### What you have to do:
Copy the data below. Keep every line exactly as it is.

-- Opening Marker --

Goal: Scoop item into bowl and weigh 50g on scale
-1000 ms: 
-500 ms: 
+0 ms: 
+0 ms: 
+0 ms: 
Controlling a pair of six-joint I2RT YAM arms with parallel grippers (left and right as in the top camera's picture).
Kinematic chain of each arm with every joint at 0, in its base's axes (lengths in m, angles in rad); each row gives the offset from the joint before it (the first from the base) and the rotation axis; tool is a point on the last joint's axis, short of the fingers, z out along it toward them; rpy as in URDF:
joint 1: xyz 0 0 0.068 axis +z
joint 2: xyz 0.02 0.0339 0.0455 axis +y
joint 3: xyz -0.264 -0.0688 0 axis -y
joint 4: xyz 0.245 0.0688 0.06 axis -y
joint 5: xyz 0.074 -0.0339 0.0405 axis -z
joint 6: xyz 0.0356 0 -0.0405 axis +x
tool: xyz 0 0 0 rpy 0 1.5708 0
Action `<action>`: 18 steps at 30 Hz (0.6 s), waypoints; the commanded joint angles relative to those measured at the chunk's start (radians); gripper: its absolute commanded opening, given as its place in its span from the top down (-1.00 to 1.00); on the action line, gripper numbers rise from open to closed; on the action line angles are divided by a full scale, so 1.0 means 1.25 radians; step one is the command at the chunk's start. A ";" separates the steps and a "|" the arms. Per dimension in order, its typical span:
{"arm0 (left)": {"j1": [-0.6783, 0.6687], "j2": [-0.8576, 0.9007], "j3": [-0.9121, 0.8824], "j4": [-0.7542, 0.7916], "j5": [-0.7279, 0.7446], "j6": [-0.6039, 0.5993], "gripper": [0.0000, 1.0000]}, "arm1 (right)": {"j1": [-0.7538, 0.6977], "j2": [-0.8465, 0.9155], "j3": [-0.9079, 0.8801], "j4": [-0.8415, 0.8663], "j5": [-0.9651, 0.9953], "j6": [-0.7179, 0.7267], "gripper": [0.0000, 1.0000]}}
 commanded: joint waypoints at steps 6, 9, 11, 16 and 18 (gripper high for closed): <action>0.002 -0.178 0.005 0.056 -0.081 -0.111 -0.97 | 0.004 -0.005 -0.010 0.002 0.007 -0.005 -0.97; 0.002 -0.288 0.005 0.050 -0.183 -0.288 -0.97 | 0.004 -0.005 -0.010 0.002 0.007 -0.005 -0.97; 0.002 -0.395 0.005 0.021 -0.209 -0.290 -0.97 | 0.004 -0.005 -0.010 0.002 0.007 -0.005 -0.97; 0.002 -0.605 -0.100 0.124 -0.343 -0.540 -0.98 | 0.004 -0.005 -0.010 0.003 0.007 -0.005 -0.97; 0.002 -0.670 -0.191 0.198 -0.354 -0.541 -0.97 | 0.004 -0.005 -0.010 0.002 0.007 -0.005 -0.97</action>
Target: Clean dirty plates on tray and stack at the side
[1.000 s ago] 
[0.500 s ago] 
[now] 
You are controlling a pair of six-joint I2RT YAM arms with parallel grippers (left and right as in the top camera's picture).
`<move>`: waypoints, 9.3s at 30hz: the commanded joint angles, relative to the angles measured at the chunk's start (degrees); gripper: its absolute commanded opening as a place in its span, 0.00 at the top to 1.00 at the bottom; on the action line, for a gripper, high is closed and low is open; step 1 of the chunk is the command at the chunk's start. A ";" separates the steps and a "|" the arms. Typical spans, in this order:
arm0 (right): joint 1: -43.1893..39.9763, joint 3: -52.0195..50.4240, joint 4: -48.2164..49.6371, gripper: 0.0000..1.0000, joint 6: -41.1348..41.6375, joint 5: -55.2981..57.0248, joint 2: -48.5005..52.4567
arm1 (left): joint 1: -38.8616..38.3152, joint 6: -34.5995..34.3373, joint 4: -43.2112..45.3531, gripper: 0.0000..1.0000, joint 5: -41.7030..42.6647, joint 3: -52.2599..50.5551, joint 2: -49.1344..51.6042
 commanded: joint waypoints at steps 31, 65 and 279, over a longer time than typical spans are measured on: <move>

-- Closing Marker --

### Response box:
Goal: Scoop item into bowl and weigh 50g on scale
-1000 ms: 
-500 ms: 
+0 ms: 
+0 ms: 
+0 ms: 
Controlling a pair of six-joint I2RT YAM arms with parallel grippers (left and right as in the top camera's picture).
Kinematic chain of each arm with every joint at 0, in its base's axes (lengths in m, angles in rad); each row gives the offset from the joint before it (the first from the base) and the rotation axis; tool is a point on the last joint's axis, short of the fingers, z out along it toward them; rpy as in URDF:
joint 1: xyz 0 0 0.068 axis +z
joint 2: xyz 0.02 0.0339 0.0455 axis +y
joint 3: xyz -0.264 -0.0688 0 axis -y
joint 4: xyz 0.245 0.0688 0.06 axis -y
joint 5: xyz 0.074 -0.0339 0.0405 axis -z
joint 6: xyz 0.0356 0 -0.0405 axis +x
tool: xyz 0 0 0 rpy 0 1.5708 0
Action `<action>`: 18 steps at 30 Hz (0.6 s), waypoints; the commanded joint angles relative to those measured at the chunk's start (radians); gripper: its absolute commanded opening, given as its place in its span from the top down (-1.00 to 1.00); on the action line, gripper numbers rise from open to closed; on the action line angles are divided by a full scale, so 1.0 means 1.25 radians; step one is the command at the chunk's start. A ";" separates the steps and a "|" the arms. Per dimension in order, its typical span:
{"arm0 (left)": {"j1": [-0.6783, 0.6687], "j2": [-0.8576, 0.9007], "j3": [-0.9121, 0.8824], "j4": [-0.7542, 0.7916], "j5": [-0.7279, 0.7446], "j6": [-0.6039, 0.5993], "gripper": [0.0000, 1.0000]}, "arm1 (right)": {"j1": [-0.7538, 0.6977], "j2": [-0.8465, 0.9155], "j3": [-0.9079, 0.8801], "j4": [-0.8415, 0.8663], "j5": [-0.9651, 0.9953], "j6": [-0.7179, 0.7267], "gripper": [0.0000, 1.0000]}}
 commanded: joint waypoints at steps 6, 9, 11, 16 and 18 (gripper high for closed): <action>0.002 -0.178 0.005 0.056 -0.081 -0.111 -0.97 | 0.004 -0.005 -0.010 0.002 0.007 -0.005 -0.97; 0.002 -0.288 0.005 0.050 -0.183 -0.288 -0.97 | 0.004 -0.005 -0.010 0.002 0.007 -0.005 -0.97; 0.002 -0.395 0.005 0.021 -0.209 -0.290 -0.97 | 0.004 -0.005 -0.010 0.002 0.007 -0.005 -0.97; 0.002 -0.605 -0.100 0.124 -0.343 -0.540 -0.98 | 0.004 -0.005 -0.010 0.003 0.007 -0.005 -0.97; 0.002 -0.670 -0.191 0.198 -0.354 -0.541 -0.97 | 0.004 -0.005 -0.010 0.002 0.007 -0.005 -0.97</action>
Target: Clean dirty plates on tray and stack at the side
[1.000 s ago] 
[0.500 s ago] 
[now] 
You are controlling a pair of six-joint I2RT YAM arms with parallel grippers (left and right as in the top camera's picture).
`<move>`: waypoints, 9.3s at 30hz: the commanded joint angles, relative to the angles measured at the chunk's start (degrees); gripper: its absolute commanded opening as a place in its span, 0.00 at the top to 1.00 at the bottom; on the action line, for a gripper, high is closed and low is open; step 1 of the chunk is the command at the chunk's start. A ";" separates the steps and a "|" the arms. Typical spans, in this order:
arm0 (right): joint 1: -43.1893..39.9763, joint 3: -52.0195..50.4240, joint 4: -48.2164..49.6371, gripper: 0.0000..1.0000, joint 6: -41.1348..41.6375, joint 5: -55.2981..57.0248, joint 2: -48.5005..52.4567
arm1 (left): joint 1: -38.8616..38.3152, joint 6: -34.5995..34.3373, joint 4: -43.2112..45.3531, gripper: 0.0000..1.0000, joint 5: -41.7030..42.6647, joint 3: -52.2599..50.5551, joint 2: -49.1344..51.6042
 commanded: joint waypoints at steps 31, 65 and 279, over a longer time than typical spans are measured on: <move>

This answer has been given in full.